Here is the complete code:
subroutine threshold_block(a, thresh, ic)
implicit none
real, dimension(:), intent(in) :: a
real, intent(in) :: thresh
integer, intent(out) :: ic
real :: tt, tt_bak, thresh_sqr
integer :: n, j, jj
integer,parameter :: BLOCKSIZE = 128
ic = 0
tt = 0.d0
thresh_sqr = thresh**2
n = size(a)
! Perform the loop in chunks of BLOCKSIZE
do j = 1, n, BLOCKSIZE
tt_bak = tt
do jj = j, j+BLOCKSIZE-1
tt = tt + a(jj) * a(jj)
end do
! Perform the check on the block level
if (tt >= thresh_sqr) then
! If the threshold is reached, repeat the last block
! to determine the last position
tt = tt_bak
do jj = j, j+BLOCKSIZE-1
tt = tt + a(jj) * a(jj)
if (tt >= thresh_sqr) then
ic = jj
return
end if
end do
end if
end do
! Remainder is treated element-wise
do j=(n/BLOCKSIZE)*BLOCKSIZE,n
tt = tt + a(j) * a(j)
if (tt >= thresh_sqr) then
ic = j
return
end if
end do
end subroutine threshold_block
Please note that the compilers are nowadays very good in creating blocked loops in combination with other optimizations.

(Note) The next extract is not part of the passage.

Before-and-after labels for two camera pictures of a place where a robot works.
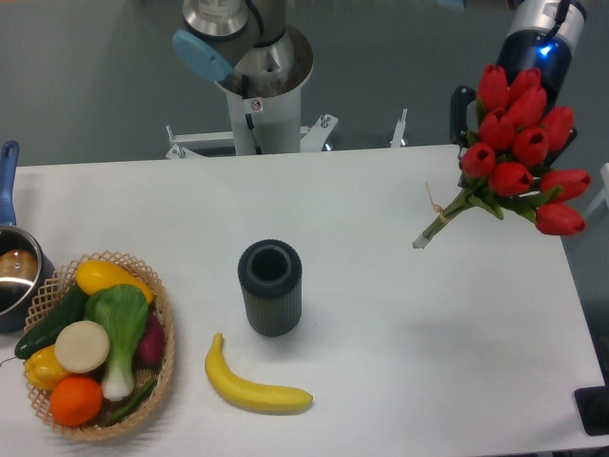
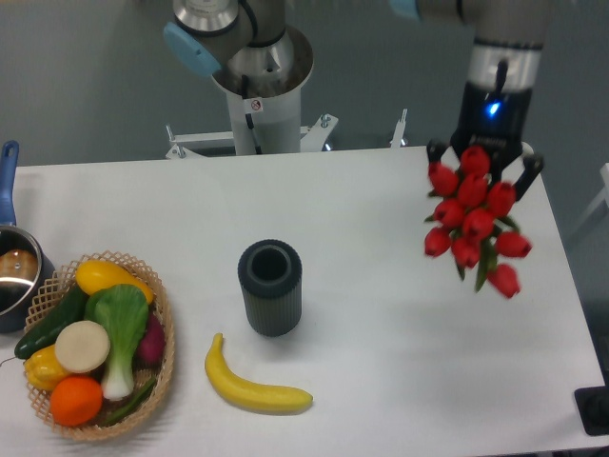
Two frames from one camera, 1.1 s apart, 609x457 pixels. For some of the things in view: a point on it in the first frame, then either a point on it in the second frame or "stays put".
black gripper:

In my experience it is quite difficult to get a better performance out of such simple loops by manually tweaking it.
Loop blocking is enabled in gfortran with the compiler option -floop-block.
Loop unrolling can be done manually, but should be left to the compiler. The idea is to manually perform a loop in blocks and instead of a second loop as shown above, perform the operations by duplicating the code. Here is an example for the inner loop as given above, for a loop unrolling of factor four:
do jj = j, j+BLOCKSIZE-1,4
tt = tt + a(jj) * a(jj)
tt = tt + a(jj+1) * a(jj+1)
tt = tt + a(jj+2) * a(jj+2)
tt = tt + a(jj+3) * a(jj+3)
end do
Here, no remainder can occur if BLOCKSIZE is a multiple of 4. You can probably shave off a few operations in here ;-)
The gfortran compiler option to enable this is -funroll-loops
As far as I know, CPU Pipelining (Instruction Pipelining) cannot be enforced manually in Fortran. This task is up to the compiler.
Pipelining sets up a pipe of instructions. You feed the complete array into that pipe and, after the wind-up phase, you will get a result with each clock cycle. This drastically increases the throughput.
However, branches are difficult (impossible?) to treat in pipes, and the array should be long enough that the time required for setting up the pipe, wind-up, and wind-down phase are compensated.